За воротами ничего особенного не происходило, но старуха Кечеджи растроганно оглядывалась по сторонам. Шли с базара женщины, неся в плетенках пучки тугой редиски. Из распахнутой по соседству двери тира доносились громкие мужские голоса. Трамвай возвращался из порта, громыхая, раскачиваясь, и быстро промелькал пустыми окошками. А на газонах расцвели, оказывается, красные сальвии.
Может, для того и даны праздники, чтобы человек, ничего не делая, смотрел и слушал, как движется и шумит жизнь.
Лешка и Жужелка свернули за угол и припустились бегом к трамваю. Лешка подсадил Жужелку в вагон, а сам пробежал немного рядом с трамваем и вскочил на ходу.
- Кончайте безобразничать! - сказала пожилая кондукторша, перевела рычажок, и дверь с грохотом задвинулась. - Пора уже в конце концов сознательность иметь.
- В другой раз, - сказал Лешка и посмотрел на Клену.
Лицо ее было серьезным, а глаза смеялись. Она показала ему на плакат, висевший над кондуктором: "Граждане, разъясняйте правила движения детям. Пресекайте их шалости на улицах и дорогах". Шел десятый день месячника безопасности движения в городе.
- Платить за проезд будете?-профессионально грубым голосом сказала кондукторша.
- Запросто, - ответил Лешка, полез в карман песочны-х брюк и вместе с деньгами вытащил на веревочке ключ от двери.
- Ты куда так рано ходил? - спросила Жужелка.
- В пираты нанимался. Не веришь? Все законно, можешь не сомневаться.
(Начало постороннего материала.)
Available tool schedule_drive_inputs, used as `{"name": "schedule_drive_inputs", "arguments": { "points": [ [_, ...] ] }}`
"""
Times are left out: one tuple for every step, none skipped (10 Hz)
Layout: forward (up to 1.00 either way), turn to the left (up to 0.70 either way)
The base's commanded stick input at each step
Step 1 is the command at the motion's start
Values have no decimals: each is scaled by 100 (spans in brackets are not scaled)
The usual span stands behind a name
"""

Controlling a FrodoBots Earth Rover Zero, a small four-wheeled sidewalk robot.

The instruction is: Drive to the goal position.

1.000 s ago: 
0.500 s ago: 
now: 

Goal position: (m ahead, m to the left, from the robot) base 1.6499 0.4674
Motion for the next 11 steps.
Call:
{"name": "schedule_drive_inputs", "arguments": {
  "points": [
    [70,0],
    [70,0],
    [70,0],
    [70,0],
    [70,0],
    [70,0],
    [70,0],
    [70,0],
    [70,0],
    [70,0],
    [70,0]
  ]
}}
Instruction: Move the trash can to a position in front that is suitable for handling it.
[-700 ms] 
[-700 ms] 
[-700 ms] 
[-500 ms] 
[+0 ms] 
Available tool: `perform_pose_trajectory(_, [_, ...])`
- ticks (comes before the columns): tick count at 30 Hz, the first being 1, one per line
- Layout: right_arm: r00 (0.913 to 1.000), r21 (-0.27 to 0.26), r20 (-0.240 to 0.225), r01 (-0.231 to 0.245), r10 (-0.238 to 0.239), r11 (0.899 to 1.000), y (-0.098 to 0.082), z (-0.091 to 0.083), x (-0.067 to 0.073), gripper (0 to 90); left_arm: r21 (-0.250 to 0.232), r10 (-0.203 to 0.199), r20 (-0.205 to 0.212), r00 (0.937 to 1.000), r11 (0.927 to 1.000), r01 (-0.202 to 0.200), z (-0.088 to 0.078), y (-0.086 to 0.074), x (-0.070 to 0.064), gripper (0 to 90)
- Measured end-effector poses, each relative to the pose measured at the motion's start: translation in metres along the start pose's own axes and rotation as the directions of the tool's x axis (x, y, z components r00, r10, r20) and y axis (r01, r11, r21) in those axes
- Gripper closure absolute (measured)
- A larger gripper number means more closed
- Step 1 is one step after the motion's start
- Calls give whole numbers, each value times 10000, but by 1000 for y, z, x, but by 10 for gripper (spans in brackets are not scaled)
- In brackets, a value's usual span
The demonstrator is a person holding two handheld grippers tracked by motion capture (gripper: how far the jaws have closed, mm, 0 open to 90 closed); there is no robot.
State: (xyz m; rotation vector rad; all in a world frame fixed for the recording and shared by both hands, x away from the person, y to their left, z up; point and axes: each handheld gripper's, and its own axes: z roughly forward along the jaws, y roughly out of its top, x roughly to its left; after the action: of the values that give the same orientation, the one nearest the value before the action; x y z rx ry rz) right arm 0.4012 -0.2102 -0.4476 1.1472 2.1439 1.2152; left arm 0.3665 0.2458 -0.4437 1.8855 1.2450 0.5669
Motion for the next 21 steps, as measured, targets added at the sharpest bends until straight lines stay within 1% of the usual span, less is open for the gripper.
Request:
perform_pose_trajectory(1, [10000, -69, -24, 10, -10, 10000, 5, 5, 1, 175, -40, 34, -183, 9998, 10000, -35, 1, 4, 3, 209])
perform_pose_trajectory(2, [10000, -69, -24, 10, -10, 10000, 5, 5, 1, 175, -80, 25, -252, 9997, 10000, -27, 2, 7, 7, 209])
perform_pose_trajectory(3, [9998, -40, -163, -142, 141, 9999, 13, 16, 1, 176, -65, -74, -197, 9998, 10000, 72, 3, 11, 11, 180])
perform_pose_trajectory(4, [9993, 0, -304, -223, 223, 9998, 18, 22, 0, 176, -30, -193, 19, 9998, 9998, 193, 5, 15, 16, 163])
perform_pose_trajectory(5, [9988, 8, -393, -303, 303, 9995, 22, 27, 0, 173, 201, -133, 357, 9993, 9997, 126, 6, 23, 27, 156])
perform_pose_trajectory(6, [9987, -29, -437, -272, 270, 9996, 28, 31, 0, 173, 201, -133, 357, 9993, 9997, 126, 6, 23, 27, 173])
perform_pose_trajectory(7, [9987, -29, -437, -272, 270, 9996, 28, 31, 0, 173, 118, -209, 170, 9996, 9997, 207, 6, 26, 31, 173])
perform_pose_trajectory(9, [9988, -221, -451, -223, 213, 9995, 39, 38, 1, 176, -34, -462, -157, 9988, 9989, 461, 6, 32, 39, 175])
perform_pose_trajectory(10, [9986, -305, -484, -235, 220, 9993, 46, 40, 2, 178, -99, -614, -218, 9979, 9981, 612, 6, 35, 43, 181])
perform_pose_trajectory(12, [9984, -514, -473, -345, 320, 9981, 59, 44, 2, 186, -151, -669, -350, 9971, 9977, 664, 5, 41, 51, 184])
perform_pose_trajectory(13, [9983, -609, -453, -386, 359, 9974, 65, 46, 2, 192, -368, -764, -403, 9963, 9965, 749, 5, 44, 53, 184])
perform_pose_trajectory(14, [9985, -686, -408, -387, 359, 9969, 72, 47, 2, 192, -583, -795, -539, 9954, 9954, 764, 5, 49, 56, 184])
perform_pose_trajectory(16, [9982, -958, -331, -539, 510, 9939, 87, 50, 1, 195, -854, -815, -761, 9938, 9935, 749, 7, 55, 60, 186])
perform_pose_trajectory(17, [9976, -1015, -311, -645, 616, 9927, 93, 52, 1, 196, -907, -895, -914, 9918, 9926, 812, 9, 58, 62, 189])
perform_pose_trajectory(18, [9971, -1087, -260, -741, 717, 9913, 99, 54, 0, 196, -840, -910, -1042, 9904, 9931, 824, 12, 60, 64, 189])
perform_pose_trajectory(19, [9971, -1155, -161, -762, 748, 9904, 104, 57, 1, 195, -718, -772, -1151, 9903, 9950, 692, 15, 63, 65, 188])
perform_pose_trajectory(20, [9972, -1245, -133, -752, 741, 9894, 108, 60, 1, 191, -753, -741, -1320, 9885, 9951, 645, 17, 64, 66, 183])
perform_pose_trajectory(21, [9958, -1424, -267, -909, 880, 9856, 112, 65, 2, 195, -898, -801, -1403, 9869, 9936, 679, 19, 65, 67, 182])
Он болтал ключом, крутил на пальце веревочку и снова раскручивал, то и дело упирался взглядом в ее широкое переносье и зелено-желтые глаза, такие чудные, поразившие его еще вчера вечером.
- Ты все чего-то выдумываешь, - сказала она и вздохнула.
И в этот момент опять она была совсем не похожа на себя, на Жужелку.
- До чего же рассудительна, - сказал он, досадливо усмехаясь. - Стынет по тебе техникум дошкольного воспитания.
Она засмеялась и стала смотреть в окно. Трамвай уже спустился в гавань и покатил у окон маленьких побеленных рыбацких домиков. В промежутках между домиками сквозь яблони и кусты просвечивало море.
- Мне бы только вот химию сдать. Самый страшный экзамен. ..
- Это всегда так: чего сдавать, то и самое страшное, - осведомленно вставил босой мальчишка с удочками и консервной банкой, набитой червями.